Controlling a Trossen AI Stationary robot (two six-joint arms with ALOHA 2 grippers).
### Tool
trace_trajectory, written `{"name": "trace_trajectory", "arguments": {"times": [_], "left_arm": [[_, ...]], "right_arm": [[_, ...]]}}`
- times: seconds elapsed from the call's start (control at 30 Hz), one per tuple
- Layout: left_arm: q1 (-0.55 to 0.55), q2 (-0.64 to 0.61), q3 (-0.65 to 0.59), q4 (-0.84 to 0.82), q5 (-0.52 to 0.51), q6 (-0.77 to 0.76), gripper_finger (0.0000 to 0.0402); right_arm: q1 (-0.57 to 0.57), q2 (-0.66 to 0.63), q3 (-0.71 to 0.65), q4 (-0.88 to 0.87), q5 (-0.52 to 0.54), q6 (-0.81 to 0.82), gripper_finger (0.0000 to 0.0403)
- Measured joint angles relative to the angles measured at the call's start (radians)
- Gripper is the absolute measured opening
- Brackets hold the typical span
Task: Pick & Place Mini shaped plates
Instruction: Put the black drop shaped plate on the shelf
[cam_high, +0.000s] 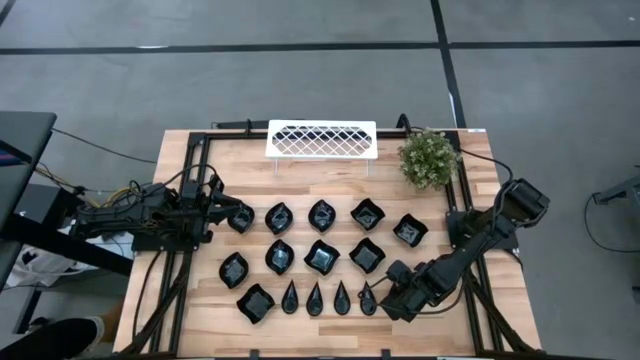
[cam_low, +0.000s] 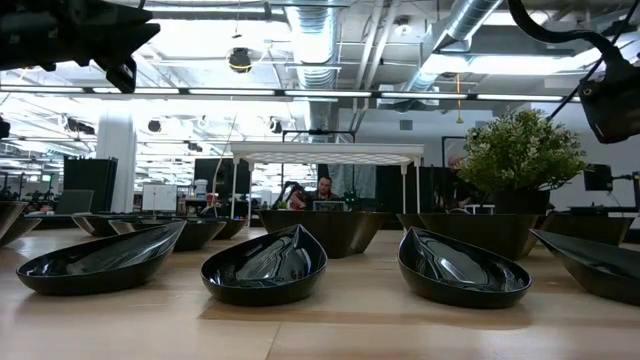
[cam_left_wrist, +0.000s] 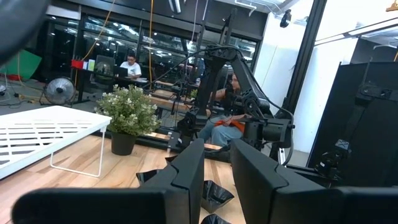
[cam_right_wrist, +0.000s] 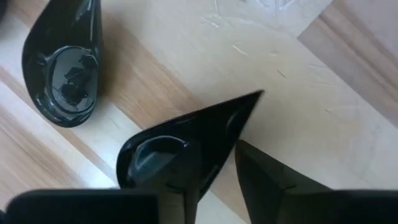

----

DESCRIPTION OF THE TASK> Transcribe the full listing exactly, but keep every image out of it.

SOLVED EXERCISE>
Controlling a Trossen AI Stationary robot (two six-joint arms with ALOHA 2 grippers).
### Tool
trace_trajectory, written `{"name": "trace_trajectory", "arguments": {"times": [_], "left_arm": [[_, ...]], "right_arm": [[_, ...]]}}`
- times: seconds elapsed from the call's start (control at 30 Hz), one per tuple
- Layout: left_arm: q1 (-0.55 to 0.55), q2 (-0.64 to 0.61), q3 (-0.65 to 0.59), q4 (-0.84 to 0.82), q5 (-0.52 to 0.51), q6 (-0.77 to 0.76), gripper_finger (0.0000 to 0.0402); right_arm: q1 (-0.57 to 0.57), q2 (-0.66 to 0.63), q3 (-0.71 to 0.65), q4 (-0.88 to 0.87), q5 (-0.52 to 0.54), q6 (-0.81 to 0.82), gripper_finger (0.0000 to 0.0403)
- Measured joint angles relative to the angles measured at the call's start (radians)
- Gripper is the absolute measured opening
- Brackets hold the typical span
Task: Pick & Place Mini shaped plates
Instruction: Put the black drop shaped plate on the shelf
[cam_high, +0.000s] 
[cam_low, +0.000s] 
[cam_left_wrist, +0.000s] 
[cam_right_wrist, +0.000s] 

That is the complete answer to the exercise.